Aim of the exercise:
All of the data should be restated exactly as it stands.

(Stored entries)
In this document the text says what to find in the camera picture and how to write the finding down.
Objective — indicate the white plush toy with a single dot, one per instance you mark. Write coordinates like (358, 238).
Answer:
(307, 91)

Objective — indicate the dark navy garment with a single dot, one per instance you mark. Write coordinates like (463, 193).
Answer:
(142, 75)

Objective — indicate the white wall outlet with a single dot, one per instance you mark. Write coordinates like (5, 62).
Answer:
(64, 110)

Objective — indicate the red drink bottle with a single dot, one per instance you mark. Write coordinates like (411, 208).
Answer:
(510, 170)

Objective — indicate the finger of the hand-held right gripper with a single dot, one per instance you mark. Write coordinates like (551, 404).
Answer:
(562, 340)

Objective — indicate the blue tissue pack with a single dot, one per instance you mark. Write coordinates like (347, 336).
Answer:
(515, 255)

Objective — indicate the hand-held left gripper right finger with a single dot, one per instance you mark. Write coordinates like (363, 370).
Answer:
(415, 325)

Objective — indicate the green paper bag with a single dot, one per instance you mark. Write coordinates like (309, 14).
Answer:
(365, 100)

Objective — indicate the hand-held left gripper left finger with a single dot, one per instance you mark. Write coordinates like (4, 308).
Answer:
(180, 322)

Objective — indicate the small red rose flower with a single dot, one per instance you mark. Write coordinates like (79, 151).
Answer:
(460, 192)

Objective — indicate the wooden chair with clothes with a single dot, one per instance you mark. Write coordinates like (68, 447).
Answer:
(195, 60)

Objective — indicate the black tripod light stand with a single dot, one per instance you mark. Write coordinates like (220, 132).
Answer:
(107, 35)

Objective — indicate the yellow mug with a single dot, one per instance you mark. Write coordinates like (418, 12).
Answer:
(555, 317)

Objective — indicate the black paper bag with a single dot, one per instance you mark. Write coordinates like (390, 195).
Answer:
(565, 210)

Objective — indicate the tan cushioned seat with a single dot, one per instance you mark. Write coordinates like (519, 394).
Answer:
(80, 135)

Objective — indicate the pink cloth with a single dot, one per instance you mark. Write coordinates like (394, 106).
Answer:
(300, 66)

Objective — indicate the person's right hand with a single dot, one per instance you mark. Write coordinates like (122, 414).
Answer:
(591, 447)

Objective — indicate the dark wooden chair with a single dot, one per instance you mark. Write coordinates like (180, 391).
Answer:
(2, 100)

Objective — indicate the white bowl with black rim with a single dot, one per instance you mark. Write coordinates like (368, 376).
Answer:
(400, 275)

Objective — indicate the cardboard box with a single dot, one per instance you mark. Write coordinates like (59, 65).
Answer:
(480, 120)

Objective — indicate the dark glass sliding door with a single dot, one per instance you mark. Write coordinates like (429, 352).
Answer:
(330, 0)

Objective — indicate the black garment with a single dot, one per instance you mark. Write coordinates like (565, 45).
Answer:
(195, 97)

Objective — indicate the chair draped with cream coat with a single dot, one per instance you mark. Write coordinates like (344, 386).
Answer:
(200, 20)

Task solution:
In this document the text says what to find in the camera picture and how to write the finding down.
Objective — indicate the white plush toy with a single dot, one per instance you mark. Write coordinates like (358, 238).
Answer:
(307, 91)

Objective — indicate the dark navy garment with a single dot, one per instance you mark. Write coordinates like (463, 193).
Answer:
(142, 75)

Objective — indicate the white wall outlet with a single dot, one per instance you mark. Write coordinates like (5, 62).
Answer:
(64, 110)

Objective — indicate the red drink bottle with a single dot, one per instance you mark. Write coordinates like (411, 208).
Answer:
(510, 170)

Objective — indicate the finger of the hand-held right gripper with a single dot, one per instance you mark. Write coordinates like (551, 404).
Answer:
(562, 340)

Objective — indicate the blue tissue pack with a single dot, one per instance you mark. Write coordinates like (347, 336).
Answer:
(515, 255)

Objective — indicate the hand-held left gripper right finger with a single dot, one per instance you mark. Write coordinates like (363, 370).
Answer:
(415, 325)

Objective — indicate the green paper bag with a single dot, one per instance you mark. Write coordinates like (309, 14).
Answer:
(365, 100)

Objective — indicate the hand-held left gripper left finger with a single dot, one per instance you mark. Write coordinates like (4, 308).
Answer:
(180, 322)

Objective — indicate the small red rose flower with a single dot, one per instance you mark. Write coordinates like (79, 151).
Answer:
(460, 192)

Objective — indicate the wooden chair with clothes with a single dot, one per instance you mark. Write coordinates like (68, 447).
Answer:
(195, 60)

Objective — indicate the black tripod light stand with a single dot, one per instance you mark. Write coordinates like (220, 132).
Answer:
(107, 35)

Objective — indicate the yellow mug with a single dot, one per instance you mark. Write coordinates like (418, 12).
Answer:
(555, 317)

Objective — indicate the black paper bag with a single dot, one per instance you mark. Write coordinates like (390, 195).
Answer:
(565, 210)

Objective — indicate the tan cushioned seat with a single dot, one per instance you mark. Write coordinates like (519, 394).
Answer:
(80, 135)

Objective — indicate the pink cloth with a single dot, one per instance you mark. Write coordinates like (394, 106).
Answer:
(300, 66)

Objective — indicate the person's right hand with a single dot, one per instance you mark. Write coordinates like (122, 414).
Answer:
(591, 447)

Objective — indicate the dark wooden chair with a single dot, one per instance you mark. Write coordinates like (180, 391).
Answer:
(2, 100)

Objective — indicate the white bowl with black rim with a single dot, one per instance you mark. Write coordinates like (368, 376).
Answer:
(400, 275)

Objective — indicate the cardboard box with a single dot, one per instance you mark. Write coordinates like (59, 65).
Answer:
(480, 120)

Objective — indicate the dark glass sliding door with a single dot, one per instance you mark. Write coordinates like (429, 352).
Answer:
(330, 0)

Objective — indicate the black garment with a single dot, one per instance you mark. Write coordinates like (565, 45).
Answer:
(195, 97)

Objective — indicate the chair draped with cream coat with a single dot, one per instance you mark. Write coordinates like (344, 386).
Answer:
(200, 20)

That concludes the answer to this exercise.